How Should Roommates Split One-Time Move-In Fees?
Three people are about to sign a lease together, and the property wants an application fee per person, a security deposit, and a separate move-in fee due before anyone gets a key — and now there’s an awkward math problem before the group has even moved in.
In a nutshell
Most one-time move-in costs are split evenly among the people signing the lease, since everyone typically has equal rights to the unit regardless of room size or move-in date. Costs tied to something specific to one person, like an individual background check fee, are usually paid separately rather than split. There’s no universal rule, though, and groups often adjust the default based on room size, income, or timing.
Common categories and how they’re usually split
- Application and background check fees. These are often charged per applicant and paid individually, since each person is screened separately.
- Security deposit. Usually split evenly among leaseholders, since it’s refundable and tied to the unit rather than to any one person.
- Move-in fee or admin fee. A flat one-time charge from the property, most often divided evenly across everyone on the lease.
- Pet fees or deposits. Typically covered fully by the pet’s owner rather than split with roommates who don’t have one.
The same logic often carries over once the group settles in and starts handling recurring costs, such as splitting the internet bill every month.
When an even split doesn’t feel fair
An equal split makes the most sense when the rooms and rents are close to identical, but it can feel lopsided when one room is noticeably larger or has a private bathroom. Some groups handle this by tying each person’s share of one-time fees to the same ratio used to divide the monthly rent, so the person paying more each month also covers a proportionally larger piece of the deposit. Others keep move-in fees strictly even regardless of room size, treating rent as the only place where differences show up. It’s also worth noting this is a separate question from whether moving in with someone affects a credit score, which some people mistakenly assume applies the same way to roommates as it might to a partner.
What happens when someone moves in later
A security deposit is usually collected once, at lease signing, which raises the question of what happens if a fourth roommate joins a few months in. In that situation, groups often prorate the newcomer’s contribution based on however much time is left on the lease, or simply have them buy into the existing pot at the original per-person amount. Written agreements among roommates, even informal ones, tend to prevent the most common disputes here, since memory of who paid what fades quickly.

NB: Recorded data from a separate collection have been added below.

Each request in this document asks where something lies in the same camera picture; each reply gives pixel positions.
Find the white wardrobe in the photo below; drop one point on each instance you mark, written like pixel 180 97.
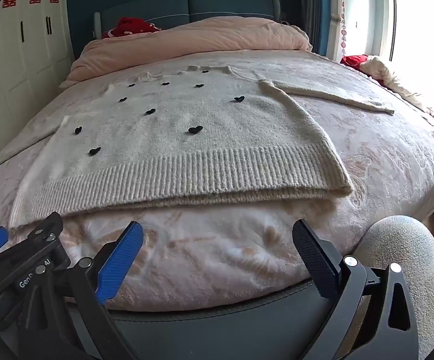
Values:
pixel 18 67

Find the teal padded headboard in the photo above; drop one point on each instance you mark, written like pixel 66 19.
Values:
pixel 224 3

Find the white fluffy towel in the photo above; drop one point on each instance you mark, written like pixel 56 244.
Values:
pixel 164 138

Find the pink quilt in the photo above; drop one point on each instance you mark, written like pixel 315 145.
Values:
pixel 187 39

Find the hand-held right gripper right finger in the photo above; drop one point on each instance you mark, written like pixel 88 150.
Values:
pixel 316 260

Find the red cloth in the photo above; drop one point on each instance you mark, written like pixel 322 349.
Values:
pixel 354 61

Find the beige floral bedspread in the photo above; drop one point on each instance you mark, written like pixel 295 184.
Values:
pixel 371 157

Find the grey curtain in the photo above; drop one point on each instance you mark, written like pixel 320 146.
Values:
pixel 312 3

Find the window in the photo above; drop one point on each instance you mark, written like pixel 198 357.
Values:
pixel 419 26

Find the red pillow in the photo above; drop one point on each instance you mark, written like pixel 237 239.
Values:
pixel 130 28

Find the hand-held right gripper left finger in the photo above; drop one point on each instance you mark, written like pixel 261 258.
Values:
pixel 121 262

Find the red and cream plush toy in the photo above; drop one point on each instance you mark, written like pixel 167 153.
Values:
pixel 393 78

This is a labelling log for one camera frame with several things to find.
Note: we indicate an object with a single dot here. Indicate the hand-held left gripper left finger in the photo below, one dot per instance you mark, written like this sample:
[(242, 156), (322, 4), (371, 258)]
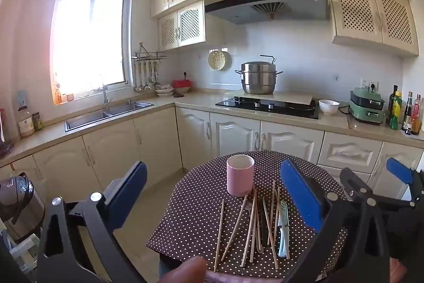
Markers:
[(129, 190)]

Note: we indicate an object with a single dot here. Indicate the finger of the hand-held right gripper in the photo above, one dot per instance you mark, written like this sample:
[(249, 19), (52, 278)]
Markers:
[(351, 182), (399, 168)]

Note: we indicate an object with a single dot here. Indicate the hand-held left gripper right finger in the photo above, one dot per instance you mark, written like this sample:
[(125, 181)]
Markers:
[(301, 196)]

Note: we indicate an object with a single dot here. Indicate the pink cup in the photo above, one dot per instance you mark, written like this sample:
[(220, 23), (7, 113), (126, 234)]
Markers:
[(240, 177)]

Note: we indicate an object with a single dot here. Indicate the pile of wooden chopsticks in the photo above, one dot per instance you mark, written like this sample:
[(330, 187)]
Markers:
[(219, 236)]

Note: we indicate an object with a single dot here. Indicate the person's left hand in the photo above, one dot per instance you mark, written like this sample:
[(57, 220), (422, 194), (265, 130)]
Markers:
[(185, 271)]

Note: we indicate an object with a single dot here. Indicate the dark chopstick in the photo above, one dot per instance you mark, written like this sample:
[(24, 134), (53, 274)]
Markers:
[(262, 226)]

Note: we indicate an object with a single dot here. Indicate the cream lower kitchen cabinets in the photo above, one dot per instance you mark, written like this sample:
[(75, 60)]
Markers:
[(159, 143)]

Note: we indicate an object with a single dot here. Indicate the chopstick pair on counter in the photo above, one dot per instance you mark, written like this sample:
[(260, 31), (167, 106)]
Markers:
[(349, 123)]

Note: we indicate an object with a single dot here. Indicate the metal spoon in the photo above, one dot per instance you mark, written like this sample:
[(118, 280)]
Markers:
[(260, 246)]

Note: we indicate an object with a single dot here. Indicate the dark olive oil bottle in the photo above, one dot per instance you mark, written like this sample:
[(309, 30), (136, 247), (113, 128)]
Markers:
[(392, 100)]

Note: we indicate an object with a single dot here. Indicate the green electric cooker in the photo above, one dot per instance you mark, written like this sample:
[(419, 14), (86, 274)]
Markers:
[(366, 107)]

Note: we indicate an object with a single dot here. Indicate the polka dot covered round table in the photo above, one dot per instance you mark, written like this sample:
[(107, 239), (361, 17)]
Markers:
[(198, 203)]

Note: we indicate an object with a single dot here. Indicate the white bowl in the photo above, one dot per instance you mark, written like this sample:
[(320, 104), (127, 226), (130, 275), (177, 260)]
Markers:
[(328, 107)]

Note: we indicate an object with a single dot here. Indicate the stainless steel sink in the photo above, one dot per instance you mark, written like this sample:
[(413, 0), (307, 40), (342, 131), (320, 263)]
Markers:
[(99, 117)]

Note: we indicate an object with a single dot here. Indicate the metal faucet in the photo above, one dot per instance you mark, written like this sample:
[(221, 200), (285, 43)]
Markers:
[(106, 97)]

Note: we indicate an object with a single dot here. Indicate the black gas cooktop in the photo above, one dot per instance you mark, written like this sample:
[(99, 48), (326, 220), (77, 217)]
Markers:
[(265, 104)]

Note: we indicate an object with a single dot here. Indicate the stack of small bowls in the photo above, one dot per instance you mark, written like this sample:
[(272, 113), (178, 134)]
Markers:
[(164, 90)]

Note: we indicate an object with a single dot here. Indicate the small dark jar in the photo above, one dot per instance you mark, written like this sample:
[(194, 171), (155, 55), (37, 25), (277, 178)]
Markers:
[(37, 122)]

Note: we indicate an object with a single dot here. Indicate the small bottles on windowsill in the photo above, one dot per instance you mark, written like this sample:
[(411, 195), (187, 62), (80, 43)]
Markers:
[(61, 95)]

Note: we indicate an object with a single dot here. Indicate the clear bottle with label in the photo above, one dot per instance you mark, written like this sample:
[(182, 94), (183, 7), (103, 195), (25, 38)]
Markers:
[(25, 125)]

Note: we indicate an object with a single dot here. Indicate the stainless steel steamer pot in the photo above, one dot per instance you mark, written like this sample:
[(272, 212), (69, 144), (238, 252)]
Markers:
[(258, 77)]

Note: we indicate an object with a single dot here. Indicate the cream lattice door cabinet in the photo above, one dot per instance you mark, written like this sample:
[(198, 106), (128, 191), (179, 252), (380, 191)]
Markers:
[(374, 16), (182, 26)]

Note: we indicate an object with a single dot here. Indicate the cream round strainer plate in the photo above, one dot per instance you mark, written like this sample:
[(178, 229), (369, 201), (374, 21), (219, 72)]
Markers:
[(217, 60)]

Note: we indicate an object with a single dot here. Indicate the kitchen window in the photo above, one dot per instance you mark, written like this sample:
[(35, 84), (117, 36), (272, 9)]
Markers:
[(89, 34)]

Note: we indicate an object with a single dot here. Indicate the black range hood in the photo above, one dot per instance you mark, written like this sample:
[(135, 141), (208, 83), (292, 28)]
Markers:
[(265, 6)]

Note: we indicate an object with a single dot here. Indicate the white wall socket pair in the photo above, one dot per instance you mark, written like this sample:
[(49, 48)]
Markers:
[(369, 84)]

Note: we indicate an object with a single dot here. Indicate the wall utensil rack with ladles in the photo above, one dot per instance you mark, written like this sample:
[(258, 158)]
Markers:
[(145, 69)]

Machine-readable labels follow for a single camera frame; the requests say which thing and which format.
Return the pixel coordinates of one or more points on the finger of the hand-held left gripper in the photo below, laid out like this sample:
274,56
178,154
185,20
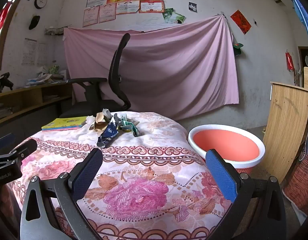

Refund complications at move-out
A security deposit is typically returned to whoever’s name is on the lease, or to the group collectively, not automatically divided the way it was collected. If a roommate leaves early, or a deduction is taken for damage tied to one specific person’s space, the amount actually returned may not map cleanly back onto the original even split. Deciding upfront how a partial deposit deduction will be shared, before it becomes a real number, tends to avoid a harder conversation later, especially for a group not otherwise budgeting jointly the way described in a 50/30/20-style plan.
Where this leaves you
There’s no fixed rule for splitting move-in costs, only common patterns: fees tied to an individual are usually paid by that individual, and shared fees are usually split evenly among leaseholders unless the group agrees to weight it by room size or rent share. Whatever method is chosen, writing it down before money changes hands tends to save the group from relitigating it at move-out.